Republican congressional leaders have said they would like to cut $880 billion from the federal budget over the next decade. The U.S. House Committee on Energy and Commerce has been tasked with finding areas to make these cuts. Despite promising not to cut Medicaid, the only place the agency could find those savings would be to eliminate funding to Medicaid — according to a report released in March by the nonpartisan Congressional Budget Office.
“The idea that progress could go backwards is just terrifying,” Milling said. “We’re finally making headway. We’re finally getting to a place that we could be a proactive system, instead of reactive, when all you can do is give people services once they’re already in crisis.”
Teri Morgan, executive director for the Virginia Board for People with Disabilities, expects that while cuts will be made at the federal level, the decision on which services to cut will be left up to the states.
While Morgan said she doesn’t expect the waiver system to be cut, she said funding decreases could limit the types of available services, slash provider rates and reduce eligibility.
“When you look at how Medicaid dollars fund a lot of small businesses, private providers, rural hospitals and the direct care workforce, if those monies are reduced, it’s going to have an economic impact — on top of the impact on individual lives,” Morgan said.
Catherine Rey said while she’s been advocating for her family’s care at the state level, she is now reaching out to the state’s Congressional delegation to fight to preserve federal funding.
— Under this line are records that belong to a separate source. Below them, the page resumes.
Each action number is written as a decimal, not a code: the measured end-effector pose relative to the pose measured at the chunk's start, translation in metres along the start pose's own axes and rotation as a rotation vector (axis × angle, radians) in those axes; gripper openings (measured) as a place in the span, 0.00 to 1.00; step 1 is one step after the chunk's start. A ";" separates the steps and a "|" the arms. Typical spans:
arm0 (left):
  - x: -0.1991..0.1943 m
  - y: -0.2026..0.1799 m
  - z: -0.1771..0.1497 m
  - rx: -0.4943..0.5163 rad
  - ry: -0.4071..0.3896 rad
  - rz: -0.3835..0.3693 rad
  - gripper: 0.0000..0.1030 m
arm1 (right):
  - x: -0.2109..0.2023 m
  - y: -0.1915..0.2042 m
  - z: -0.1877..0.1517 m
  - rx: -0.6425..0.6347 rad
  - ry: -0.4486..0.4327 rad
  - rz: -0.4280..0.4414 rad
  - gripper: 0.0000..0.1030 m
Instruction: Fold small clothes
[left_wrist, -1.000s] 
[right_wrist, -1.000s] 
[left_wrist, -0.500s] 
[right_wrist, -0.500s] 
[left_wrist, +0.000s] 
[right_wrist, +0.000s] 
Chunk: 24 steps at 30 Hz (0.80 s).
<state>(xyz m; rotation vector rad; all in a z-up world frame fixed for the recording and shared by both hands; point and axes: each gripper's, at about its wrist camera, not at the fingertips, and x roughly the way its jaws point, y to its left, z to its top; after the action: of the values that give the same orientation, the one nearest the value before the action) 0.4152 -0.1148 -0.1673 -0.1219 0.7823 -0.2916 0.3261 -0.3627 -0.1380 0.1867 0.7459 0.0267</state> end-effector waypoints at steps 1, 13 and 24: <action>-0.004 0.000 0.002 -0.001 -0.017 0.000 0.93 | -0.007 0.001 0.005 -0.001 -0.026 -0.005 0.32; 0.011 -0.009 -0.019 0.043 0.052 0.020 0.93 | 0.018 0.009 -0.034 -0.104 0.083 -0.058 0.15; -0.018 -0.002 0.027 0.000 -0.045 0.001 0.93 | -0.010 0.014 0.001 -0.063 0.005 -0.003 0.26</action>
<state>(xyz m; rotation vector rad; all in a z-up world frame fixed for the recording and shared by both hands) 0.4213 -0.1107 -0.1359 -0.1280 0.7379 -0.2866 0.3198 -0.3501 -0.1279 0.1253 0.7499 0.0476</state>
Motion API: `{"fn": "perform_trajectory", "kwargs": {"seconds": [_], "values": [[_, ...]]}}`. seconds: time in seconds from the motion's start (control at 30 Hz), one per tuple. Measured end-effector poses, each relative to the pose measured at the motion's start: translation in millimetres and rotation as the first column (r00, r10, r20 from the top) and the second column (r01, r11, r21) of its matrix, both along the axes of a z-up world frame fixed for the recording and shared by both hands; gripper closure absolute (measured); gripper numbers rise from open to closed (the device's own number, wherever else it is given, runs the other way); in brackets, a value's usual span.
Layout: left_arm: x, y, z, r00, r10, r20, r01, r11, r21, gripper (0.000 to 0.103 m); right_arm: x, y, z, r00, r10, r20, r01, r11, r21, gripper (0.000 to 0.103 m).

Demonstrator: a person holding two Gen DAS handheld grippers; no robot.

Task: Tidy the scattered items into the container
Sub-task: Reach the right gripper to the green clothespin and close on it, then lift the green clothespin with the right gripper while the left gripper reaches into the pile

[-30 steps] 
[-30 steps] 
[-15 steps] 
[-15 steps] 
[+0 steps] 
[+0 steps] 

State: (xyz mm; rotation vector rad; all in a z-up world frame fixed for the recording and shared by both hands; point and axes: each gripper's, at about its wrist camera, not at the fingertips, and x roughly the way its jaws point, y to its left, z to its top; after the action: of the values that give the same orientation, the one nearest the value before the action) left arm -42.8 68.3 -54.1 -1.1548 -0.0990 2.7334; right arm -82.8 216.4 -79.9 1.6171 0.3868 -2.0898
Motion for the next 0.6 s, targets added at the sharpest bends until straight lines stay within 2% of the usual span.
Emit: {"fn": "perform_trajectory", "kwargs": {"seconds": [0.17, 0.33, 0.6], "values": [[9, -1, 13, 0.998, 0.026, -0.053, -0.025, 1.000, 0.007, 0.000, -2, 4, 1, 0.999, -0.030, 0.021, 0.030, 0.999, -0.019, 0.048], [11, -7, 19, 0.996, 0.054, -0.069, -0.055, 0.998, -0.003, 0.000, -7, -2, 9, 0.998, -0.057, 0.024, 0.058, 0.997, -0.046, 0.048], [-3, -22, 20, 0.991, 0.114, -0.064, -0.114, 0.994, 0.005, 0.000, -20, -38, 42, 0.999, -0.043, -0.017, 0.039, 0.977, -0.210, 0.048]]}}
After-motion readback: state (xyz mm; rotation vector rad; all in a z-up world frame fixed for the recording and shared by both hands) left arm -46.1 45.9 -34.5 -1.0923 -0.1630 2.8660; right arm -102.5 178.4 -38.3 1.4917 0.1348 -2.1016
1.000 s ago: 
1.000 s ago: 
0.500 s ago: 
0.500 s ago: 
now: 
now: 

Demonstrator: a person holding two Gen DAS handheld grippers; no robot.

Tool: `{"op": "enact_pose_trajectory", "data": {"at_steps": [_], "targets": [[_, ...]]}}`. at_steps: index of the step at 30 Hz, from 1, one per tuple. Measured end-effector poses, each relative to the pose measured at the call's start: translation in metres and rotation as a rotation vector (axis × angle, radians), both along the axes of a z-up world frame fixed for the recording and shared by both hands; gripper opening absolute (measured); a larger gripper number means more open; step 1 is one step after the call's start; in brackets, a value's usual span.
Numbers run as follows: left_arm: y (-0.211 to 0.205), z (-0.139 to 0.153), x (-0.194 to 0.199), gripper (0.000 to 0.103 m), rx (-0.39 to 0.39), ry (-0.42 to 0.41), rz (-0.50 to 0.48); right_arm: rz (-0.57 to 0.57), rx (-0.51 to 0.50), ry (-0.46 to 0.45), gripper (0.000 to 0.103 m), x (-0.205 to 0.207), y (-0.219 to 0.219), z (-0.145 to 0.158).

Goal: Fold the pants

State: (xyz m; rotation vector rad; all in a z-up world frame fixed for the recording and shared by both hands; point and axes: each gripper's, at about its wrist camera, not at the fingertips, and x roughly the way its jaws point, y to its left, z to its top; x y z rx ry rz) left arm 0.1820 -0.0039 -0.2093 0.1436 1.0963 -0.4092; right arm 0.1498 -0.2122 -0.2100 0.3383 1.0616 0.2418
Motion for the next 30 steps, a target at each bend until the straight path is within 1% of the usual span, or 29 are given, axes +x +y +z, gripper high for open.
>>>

She, along with several other developmental disability advocates, met with staff from Rep. Rob Wittman’s (R–Henrico) office in March.
“Our ask is that he do whatever he can to avoid those cuts,” Catherine said. “I felt like we were heard in that meeting, but I don’t know what effect it will have.”
When asked for a statement, Wittman’s office wrote via email: “Our Medicaid system is broken and in need of real reform, so people like the Rey brothers can receive the long-term care they need. By eliminating waste, fraud, and abuse, we can strengthen the program so that it can continue to support future generations.”
Catherine hopes her family will have a reliable option for her sons’ care as they grow older.
“We need to be able to trust that’s going to be there,” she said, “and that we will have the support that we need for their lifelong care.”